Figure 1.

The 2D-sagittal plane musculoskeletal model and optimization framework. The model consistedof a trunk (head, arms, torso and pelvis) and left and right legs (femur, tibia, patella, rear-foot, mid-foot and toes). Only the 13 muscle groups for the right leg are shown, which included GMED (anterior and posterior portion of gluteus medius), IL (iliacus, psoas), RF (rectus femoris), VAS (3-component vastus), TA (tibialis anterior, peroneus tertius), PER (peroneus longus, peroneus brevis), FLXDG (flexor hallucis longus, flexor digitorum longus), EXTDG (extensor hallucis longus, extensor digitorum longus), SOL (soleus, tibialis posterior), GAS (medial and lateral gastrocnemius), BFsh (biceps femoris short head), HAM (medial hamstrings, biceps femoris long head) and GMAX (gluteus maximus, adductor magnus). The Optimization Algorithm fine-tuned the muscle excitation patterns for each muscle group to produce a well-coordinated walking pattern that emulated the experimental data. The excitation patterns were defined by the muscle modules or a block pattern if no EMG data were available. Each Muscle Excitation pattern was parameterized by three parameters, the excitation onset(x₁), offset (x₂) and magnitude (x₃) that allowed the pattern to be scaled in magnitude and temporally shifted during the optimization.
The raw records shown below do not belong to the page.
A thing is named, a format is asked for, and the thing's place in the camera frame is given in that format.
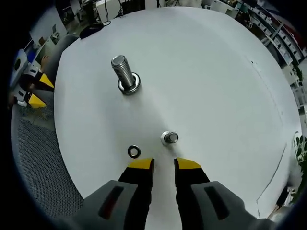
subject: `small washer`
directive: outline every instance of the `small washer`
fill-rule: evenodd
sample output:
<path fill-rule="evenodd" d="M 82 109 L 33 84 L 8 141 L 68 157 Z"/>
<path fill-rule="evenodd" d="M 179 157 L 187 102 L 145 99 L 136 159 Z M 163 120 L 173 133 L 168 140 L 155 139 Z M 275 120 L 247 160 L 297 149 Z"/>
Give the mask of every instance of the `small washer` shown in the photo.
<path fill-rule="evenodd" d="M 137 153 L 136 153 L 135 155 L 132 154 L 132 152 L 131 152 L 131 150 L 133 150 L 133 149 L 137 150 Z M 140 150 L 140 148 L 137 147 L 136 145 L 131 145 L 131 146 L 128 148 L 128 155 L 129 155 L 131 158 L 133 158 L 133 159 L 138 158 L 138 157 L 140 156 L 140 154 L 141 154 L 141 150 Z"/>
<path fill-rule="evenodd" d="M 139 88 L 140 84 L 141 84 L 141 79 L 140 77 L 136 74 L 136 73 L 132 73 L 134 79 L 135 79 L 135 84 L 132 85 L 129 89 L 124 89 L 124 87 L 122 86 L 121 84 L 121 81 L 118 80 L 118 88 L 120 89 L 120 91 L 123 93 L 123 94 L 126 94 L 126 95 L 130 95 L 130 94 L 133 94 L 137 91 L 137 89 Z"/>
<path fill-rule="evenodd" d="M 168 146 L 170 144 L 176 143 L 179 139 L 179 136 L 175 132 L 165 131 L 162 133 L 160 139 L 164 146 Z"/>

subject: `shelf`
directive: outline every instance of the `shelf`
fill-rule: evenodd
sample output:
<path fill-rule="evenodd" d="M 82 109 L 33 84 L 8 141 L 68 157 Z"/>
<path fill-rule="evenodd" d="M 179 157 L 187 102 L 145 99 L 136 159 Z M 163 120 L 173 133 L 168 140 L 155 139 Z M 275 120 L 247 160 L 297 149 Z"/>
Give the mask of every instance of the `shelf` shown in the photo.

As seen in the resulting Optimal Modular Control patterns, the optimization shifted the timing very little. For comparison purposes, the experimental module patterns were normalized to the peak simulation excitation magnitude. Note, the RF excitation is the summed contribution from Modules 1 and 3. The muscle excitation patterns for the small muscles that primarily control the foot (PER, FLXDG, EXTDG) were omitted in the Optimal Module Control comparison. The Compare Output to Experimental Data shows how well the simulation emulated the experimental hip, knee and ankle joint angles, and vertical and horizontal GRFs over the gait cycle (i.e., from right heel-strike to right heel-strike).